Cortelli et al. did not find any impairment of the autonomic control of the cardiovascular system in migraineurs interictally [
28]. Domingues et al. used two different protocols to provoke a cardiovascular autonomic response, one by mental stress and one by CPT. The latter one was quite similar to our scheme and they also could not find a difference in heart rate and blood pressure after CPT in migraineurs compared to healthy controls [
29]. Daluwatte et al. [
30] addressed this question of coupling the cranial with cardiovascular ANS in a cohort of healthy children. They also did not find any correlation between PLR and heart rate variability (HRV), despite significant changes in HRV during the different PLR phases [
30].
In our study migraine patients and Ctr did not exhibit any differences in sympathetic or parasympathetic regulation of the cardiovascular response at any timepoint (T0-T2) during the CPT. But as already mentioned, we did not apply the necessary gold standard measurements (heart rate variability and continuous blood pressure measurements) therefore to really make clear statements about that issue.
Limitations
One major limitation of this study is that as we did not have a continuous registration of blood pressure. Thus, we indeed cannot completely exclude clinically relevant fluctuations of blood pressure. We also did not analyze the power spectrum of heart rate variability by using electrocardiography (ECG), which could give further insight into ANS regulatory processes, as the extern brachial method with punctual measurement is not sensitive enough for this purpose. But we explicitly concentrated on the cranial ANS response during cold pressor-testing and only wanted to exclude major changes within the cardiovascular system such as presyncope/syncope, which in turn might affect the cranial ANS response. Furthermore, regarding the influence of emotions, food intake, and cortisol levels on the ANS, we did not explicitly randomize for these factors.
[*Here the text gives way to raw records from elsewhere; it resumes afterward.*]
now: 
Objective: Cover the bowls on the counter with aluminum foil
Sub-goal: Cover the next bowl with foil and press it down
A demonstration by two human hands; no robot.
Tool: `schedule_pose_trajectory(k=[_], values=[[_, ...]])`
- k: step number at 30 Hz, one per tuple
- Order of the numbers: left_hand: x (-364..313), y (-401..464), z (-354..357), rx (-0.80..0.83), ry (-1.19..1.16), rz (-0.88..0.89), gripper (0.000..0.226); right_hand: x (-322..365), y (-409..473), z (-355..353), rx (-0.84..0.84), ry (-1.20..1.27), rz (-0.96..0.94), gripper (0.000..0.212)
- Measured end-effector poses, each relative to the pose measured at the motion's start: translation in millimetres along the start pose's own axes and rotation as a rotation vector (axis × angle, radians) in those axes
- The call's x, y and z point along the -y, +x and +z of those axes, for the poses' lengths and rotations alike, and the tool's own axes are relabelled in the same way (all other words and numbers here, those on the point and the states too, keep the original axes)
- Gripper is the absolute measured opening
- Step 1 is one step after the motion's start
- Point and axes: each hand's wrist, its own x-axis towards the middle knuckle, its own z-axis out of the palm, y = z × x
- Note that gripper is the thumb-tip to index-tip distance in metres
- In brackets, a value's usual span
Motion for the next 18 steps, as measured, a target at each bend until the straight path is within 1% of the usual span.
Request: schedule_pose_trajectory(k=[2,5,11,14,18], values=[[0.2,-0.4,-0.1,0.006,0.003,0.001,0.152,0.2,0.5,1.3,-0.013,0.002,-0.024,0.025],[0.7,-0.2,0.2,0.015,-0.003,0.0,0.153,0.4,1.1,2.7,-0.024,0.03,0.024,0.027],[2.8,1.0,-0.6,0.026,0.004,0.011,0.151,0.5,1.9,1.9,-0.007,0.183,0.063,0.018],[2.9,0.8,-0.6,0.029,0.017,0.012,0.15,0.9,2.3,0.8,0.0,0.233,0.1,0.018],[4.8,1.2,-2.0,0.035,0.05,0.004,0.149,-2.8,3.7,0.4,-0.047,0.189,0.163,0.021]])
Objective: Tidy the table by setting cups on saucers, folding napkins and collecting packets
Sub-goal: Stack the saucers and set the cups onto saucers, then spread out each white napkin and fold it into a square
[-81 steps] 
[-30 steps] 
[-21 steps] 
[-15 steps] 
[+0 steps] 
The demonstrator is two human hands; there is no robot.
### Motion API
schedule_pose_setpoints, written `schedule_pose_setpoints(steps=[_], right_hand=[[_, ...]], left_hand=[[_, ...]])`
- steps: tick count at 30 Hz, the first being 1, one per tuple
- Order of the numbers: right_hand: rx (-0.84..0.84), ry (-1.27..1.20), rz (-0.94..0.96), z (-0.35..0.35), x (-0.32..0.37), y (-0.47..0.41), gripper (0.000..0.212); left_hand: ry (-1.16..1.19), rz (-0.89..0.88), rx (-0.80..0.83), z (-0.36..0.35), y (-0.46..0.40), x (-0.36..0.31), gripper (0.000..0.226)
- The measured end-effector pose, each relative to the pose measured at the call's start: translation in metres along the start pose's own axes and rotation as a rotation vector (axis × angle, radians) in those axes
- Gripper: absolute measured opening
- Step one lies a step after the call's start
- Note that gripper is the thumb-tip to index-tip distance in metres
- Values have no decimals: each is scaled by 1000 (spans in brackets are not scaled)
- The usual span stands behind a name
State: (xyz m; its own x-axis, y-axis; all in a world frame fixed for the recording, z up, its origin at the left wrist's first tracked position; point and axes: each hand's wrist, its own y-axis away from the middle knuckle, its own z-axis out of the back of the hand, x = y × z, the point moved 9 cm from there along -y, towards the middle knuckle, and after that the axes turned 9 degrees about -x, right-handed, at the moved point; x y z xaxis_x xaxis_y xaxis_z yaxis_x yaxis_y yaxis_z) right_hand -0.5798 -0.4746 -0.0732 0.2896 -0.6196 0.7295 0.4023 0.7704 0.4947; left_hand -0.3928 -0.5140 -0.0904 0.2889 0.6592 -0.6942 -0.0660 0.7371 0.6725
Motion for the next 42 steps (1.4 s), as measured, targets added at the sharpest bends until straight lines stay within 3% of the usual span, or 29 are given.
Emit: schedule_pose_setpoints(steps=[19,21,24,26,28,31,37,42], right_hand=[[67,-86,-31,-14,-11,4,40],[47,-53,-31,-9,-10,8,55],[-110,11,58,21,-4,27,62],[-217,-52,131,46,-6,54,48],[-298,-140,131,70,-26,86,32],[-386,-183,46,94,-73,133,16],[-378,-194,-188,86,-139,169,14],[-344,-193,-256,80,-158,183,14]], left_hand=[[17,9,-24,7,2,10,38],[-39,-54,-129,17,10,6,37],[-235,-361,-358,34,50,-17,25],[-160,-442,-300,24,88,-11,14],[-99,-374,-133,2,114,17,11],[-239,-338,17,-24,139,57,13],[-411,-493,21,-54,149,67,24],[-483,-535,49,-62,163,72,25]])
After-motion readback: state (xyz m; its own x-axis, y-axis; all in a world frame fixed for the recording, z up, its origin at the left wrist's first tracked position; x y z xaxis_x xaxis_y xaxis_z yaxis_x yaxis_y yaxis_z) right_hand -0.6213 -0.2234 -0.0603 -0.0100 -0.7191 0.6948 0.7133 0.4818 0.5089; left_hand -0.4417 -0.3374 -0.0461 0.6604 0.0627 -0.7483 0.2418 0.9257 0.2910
Since it is very difficult to find healthy subjects, which are completely free of headaches, we also included such subjects in the control group with a history of occasional headache not fulfilling the current criteria of migraine or any other primary headache. This is also the reason, why we applied the MIDAS score in the control group and indeed found an increased total score of 0.40 ± 1.10. However, this score was really significantly different to the migraineurs and means at least only mild disability. Furthermore, the score matched with the self-rating reports of the healthy controls as not being a “headache patient”.